▶ [WHAT THE TASK REQUIRES] The answer must consist of every line below that holds the word "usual".
......
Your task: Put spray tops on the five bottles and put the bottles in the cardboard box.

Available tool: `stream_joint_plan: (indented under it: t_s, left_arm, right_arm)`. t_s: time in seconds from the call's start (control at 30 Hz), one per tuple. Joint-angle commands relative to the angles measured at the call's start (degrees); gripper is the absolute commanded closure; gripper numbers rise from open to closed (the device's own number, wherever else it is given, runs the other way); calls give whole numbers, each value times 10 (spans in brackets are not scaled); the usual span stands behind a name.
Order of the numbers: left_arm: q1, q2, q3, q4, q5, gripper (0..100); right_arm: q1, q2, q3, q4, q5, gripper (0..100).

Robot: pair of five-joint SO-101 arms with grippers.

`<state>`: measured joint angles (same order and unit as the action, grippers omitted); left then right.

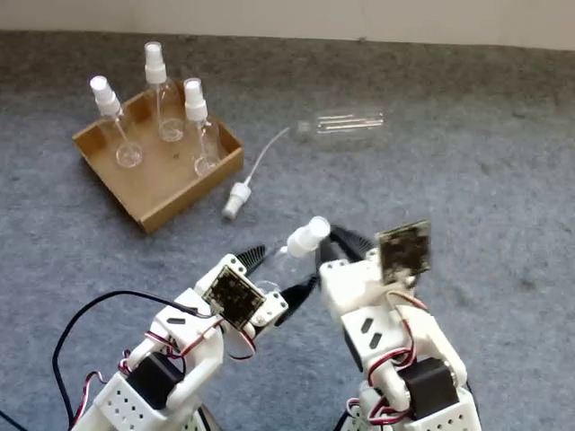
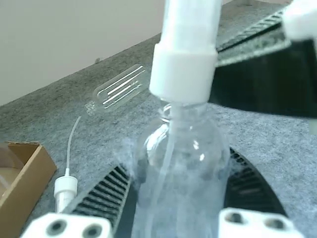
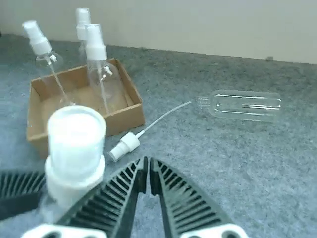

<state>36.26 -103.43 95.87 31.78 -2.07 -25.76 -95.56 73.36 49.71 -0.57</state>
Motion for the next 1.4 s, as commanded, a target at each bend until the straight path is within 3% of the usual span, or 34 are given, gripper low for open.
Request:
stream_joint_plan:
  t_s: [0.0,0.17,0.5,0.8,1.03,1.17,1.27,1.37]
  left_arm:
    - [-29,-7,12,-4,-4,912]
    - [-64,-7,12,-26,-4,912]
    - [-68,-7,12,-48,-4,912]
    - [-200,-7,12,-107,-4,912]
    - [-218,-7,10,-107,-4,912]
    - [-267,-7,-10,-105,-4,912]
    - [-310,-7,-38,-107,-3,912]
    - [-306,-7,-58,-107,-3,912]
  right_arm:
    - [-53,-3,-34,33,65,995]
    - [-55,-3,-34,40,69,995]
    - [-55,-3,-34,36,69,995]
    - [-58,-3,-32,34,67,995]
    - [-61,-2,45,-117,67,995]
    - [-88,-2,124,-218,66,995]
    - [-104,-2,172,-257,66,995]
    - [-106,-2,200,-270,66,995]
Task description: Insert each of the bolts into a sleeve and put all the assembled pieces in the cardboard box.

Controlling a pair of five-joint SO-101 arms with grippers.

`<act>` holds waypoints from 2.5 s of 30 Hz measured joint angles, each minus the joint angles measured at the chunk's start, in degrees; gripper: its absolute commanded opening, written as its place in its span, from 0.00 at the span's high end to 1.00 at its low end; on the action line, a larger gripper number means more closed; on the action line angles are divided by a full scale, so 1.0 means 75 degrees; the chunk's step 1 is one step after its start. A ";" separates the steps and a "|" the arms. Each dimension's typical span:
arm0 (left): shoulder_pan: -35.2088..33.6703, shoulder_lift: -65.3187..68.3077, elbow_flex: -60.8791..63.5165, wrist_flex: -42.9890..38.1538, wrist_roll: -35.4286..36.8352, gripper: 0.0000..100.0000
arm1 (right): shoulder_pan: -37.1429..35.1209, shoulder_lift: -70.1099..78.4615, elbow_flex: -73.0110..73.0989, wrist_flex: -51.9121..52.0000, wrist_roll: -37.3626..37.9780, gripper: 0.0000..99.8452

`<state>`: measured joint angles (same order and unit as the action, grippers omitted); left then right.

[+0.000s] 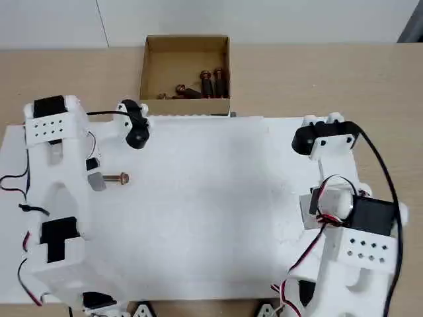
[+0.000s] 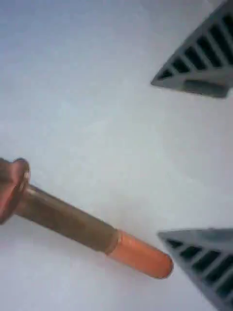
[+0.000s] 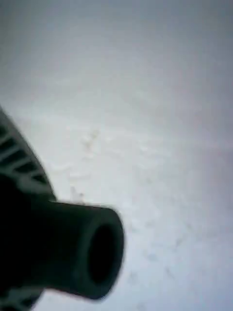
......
▶ [EXERCISE SOLUTION]
Available tool: `stream_joint_plan: (indented under it: t_s, left_arm, right_arm)`. t_s: time in seconds from the call's start (control at 30 Hz), one per tuple. Joint-angle commands relative to the angles measured at the call's start (degrees); gripper is the absolute commanded closure; gripper numbers rise from open to closed (the device's own number, wherever else it is given, runs the other way); calls give whole numbers, each value times 10 (spans in brackets are not scaled); the usual span stands behind a name.
Motion for the next 1.4 s, as commanded, a target at each bend until the straight path is within 3% of the usual span, or 34 are given, gripper low for open.

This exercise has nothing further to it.